Anthropogenic activities are mainly responsible for the accelerated pace and magnitude of global environmental and climate change. Although several programs aiming at fuelling climate change mitigation have been adopted internationally in the last decades and localized improvements have been observed, the results expected by international institutions are regrettably still out of reach. Meanwhile, societies have experienced a significant proliferation of community-based initiatives (CBIs) fostering sustainable societal transition through different practices. Some studies claim that bottom-up activities may address sustainability issues more efficiently than top-down policies when appropriately scaled up. However, these are based mostly on anecdotal local evidence, and a systematic evaluation of the extent of CBIs’ potential contribution to climate change mitigation action at a larger scale has never been investigated. This paper elaborates a scaling-up exercise for CBIs’ carbon reduction at a broader scale and presents results about potential implications for European countries. Our findings suggest that, although varying greatly among countries, CBIs’ contribution to reach GHG reduction targets at the European scale can be important. However, a carbon reduction of such magnitude requires a substantial societal engagement in sustainable activities. Although societies cannot rely solely on the scaling-up of lifestyle changes promoted by CBIs to fulfill future environmental targets, policy makers should not neglect the large potential of societal engagement and should try to facilitate synergies between CBIs, industries, and institutions in developing climate change mitigation action.
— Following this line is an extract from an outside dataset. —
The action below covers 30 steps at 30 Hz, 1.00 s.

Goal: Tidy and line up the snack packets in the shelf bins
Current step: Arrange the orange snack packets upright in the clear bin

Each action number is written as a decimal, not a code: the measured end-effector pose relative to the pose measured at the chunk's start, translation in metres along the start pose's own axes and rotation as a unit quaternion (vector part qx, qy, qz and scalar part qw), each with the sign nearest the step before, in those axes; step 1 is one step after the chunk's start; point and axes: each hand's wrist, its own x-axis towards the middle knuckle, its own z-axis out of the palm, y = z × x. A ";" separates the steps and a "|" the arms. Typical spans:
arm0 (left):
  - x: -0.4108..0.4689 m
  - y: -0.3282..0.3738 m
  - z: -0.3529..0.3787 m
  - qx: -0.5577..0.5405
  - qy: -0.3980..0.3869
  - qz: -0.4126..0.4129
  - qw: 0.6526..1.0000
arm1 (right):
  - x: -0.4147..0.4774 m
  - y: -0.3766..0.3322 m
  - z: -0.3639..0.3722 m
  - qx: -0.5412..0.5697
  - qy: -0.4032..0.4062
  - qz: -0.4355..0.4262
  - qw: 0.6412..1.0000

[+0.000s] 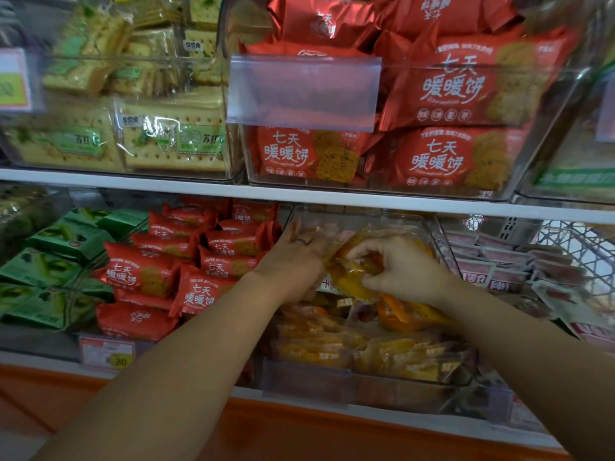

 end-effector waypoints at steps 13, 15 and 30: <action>-0.019 -0.005 -0.017 0.018 0.076 0.033 0.996 | -0.002 -0.002 0.000 0.003 -0.013 0.005 1.000; -0.018 -0.006 -0.019 0.011 0.047 0.026 0.999 | -0.002 -0.002 -0.001 0.003 -0.011 0.005 1.000; 0.006 0.001 -0.002 0.125 0.007 0.063 0.990 | -0.003 0.001 0.001 0.017 0.001 -0.005 1.000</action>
Community-based initiatives GHG Sustainable development goals Climate change mitigation Sustainable societal transition 



This manuscript reflects the authors’ views. The European Commission is not liable for any use that may be made of the information contained therein. We would like to thank all our colleagues that were involved in the TESS activities. All the authors contributed equally to this work; the experiment design and the writing of the manuscript were developed jointly by all authors. However, Introduction, Rationale, Data and Methods, and Results are mainly due to F. Martellozzo as the leading author of this work. D.M. Landholm developed fundamental preliminary work that was necessary as a base to develop the analysis hereby presented. A. Holsten mainly focused on the Conclusions, while all authors contributed equally to the Discussion section. F. Martellozzo at the time this research was developed was affiliated at the University of Rome La Sapienza in Rome, Italy.

Funding information

This work is part of an international research project that has received funding from the European Community’s Seventh Framework Programme under Grant Agreement No. 603705 (Project TESS).

Supplementary material

10113_2019_1469_MOESM1_ESM.docx (79 kb)
ESM 1 (DOCX 79 kb)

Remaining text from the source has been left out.